**PROBLEM:**
The expected output is the data itself, duplicated in full.

*** Block opens ***

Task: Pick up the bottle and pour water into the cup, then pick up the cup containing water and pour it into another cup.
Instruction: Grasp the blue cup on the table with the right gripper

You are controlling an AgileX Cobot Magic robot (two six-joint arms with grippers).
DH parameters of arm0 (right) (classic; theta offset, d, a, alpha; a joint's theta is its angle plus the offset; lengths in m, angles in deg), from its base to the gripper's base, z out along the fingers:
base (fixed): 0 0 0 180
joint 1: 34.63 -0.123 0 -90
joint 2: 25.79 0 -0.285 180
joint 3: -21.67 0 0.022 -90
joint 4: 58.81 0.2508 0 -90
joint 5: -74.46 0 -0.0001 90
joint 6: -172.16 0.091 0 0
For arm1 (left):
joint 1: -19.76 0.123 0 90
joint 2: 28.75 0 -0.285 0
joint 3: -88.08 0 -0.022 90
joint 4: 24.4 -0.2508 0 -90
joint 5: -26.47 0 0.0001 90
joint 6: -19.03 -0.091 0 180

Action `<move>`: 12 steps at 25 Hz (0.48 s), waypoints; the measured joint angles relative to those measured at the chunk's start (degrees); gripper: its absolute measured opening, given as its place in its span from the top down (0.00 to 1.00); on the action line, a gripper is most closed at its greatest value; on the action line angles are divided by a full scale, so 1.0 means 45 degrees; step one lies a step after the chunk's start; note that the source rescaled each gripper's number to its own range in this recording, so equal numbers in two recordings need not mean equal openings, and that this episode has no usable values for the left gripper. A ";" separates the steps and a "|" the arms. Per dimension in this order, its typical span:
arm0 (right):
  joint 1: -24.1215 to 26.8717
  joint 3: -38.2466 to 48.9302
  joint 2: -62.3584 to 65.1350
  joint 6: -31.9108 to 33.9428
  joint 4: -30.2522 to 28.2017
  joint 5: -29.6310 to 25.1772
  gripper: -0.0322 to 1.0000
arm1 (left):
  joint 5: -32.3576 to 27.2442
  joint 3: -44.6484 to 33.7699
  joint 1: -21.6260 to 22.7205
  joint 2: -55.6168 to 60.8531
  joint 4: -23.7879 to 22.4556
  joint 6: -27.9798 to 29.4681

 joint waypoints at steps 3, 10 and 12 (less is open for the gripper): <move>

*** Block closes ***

**YOUR RESPONSE:**
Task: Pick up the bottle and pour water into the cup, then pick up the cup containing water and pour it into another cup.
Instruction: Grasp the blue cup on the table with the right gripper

You are controlling an AgileX Cobot Magic robot (two six-joint arms with grippers).
DH parameters of arm0 (right) (classic; theta offset, d, a, alpha; a joint's theta is its angle plus the offset; lengths in m, angles in deg), from its base to the gripper's base, z out along the fingers:
base (fixed): 0 0 0 180
joint 1: 34.63 -0.123 0 -90
joint 2: 25.79 0 -0.285 180
joint 3: -21.67 0 0.022 -90
joint 4: 58.81 0.2508 0 -90
joint 5: -74.46 0 -0.0001 90
joint 6: -172.16 0.091 0 0
For arm1 (left):
joint 1: -19.76 0.123 0 90
joint 2: 28.75 0 -0.285 0
joint 3: -88.08 0 -0.022 90
joint 4: 24.4 -0.2508 0 -90
joint 5: -26.47 0 0.0001 90
joint 6: -19.03 -0.091 0 180

Action `<move>`: 12 steps at 25 Hz (0.48 s), waypoints; the measured joint angles relative to those measured at the chunk's start (degrees); gripper: its absolute measured opening, given as its place in its span from the top down (0.00 to 1.00); on the action line, a gripper is most closed at its greatest value; on the action line angles are divided by a full scale, so 1.0 means 45 degrees; step one lies a step after the chunk's start; note that the source rescaled each gripper's number to its own range in this recording, so equal numbers in two recordings need not mean equal openings, and that this episode has no usable values for the left gripper. A ";" separates the steps and a "|" the arms. Per dimension in this order, its typical span:
arm0 (right):
  joint 1: -24.1215 to 26.8717
  joint 3: -38.2466 to 48.9302
  joint 2: -62.3584 to 65.1350
  joint 6: -31.9108 to 33.9428
  joint 4: -30.2522 to 28.2017
  joint 5: -29.6310 to 25.1772
  gripper: -0.0322 to 1.0000
arm1 (left):
  joint 5: -32.3576 to 27.2442
  joint 3: -44.6484 to 33.7699
  joint 1: -21.6260 to 22.7205
  joint 2: -55.6168 to 60.8531
  joint 4: -23.7879 to 22.4556
  joint 6: -27.9798 to 29.4681

 joint waypoints at steps 3, 10 and 12 (less is open for the gripper): <move>

Thus the exercise is complete.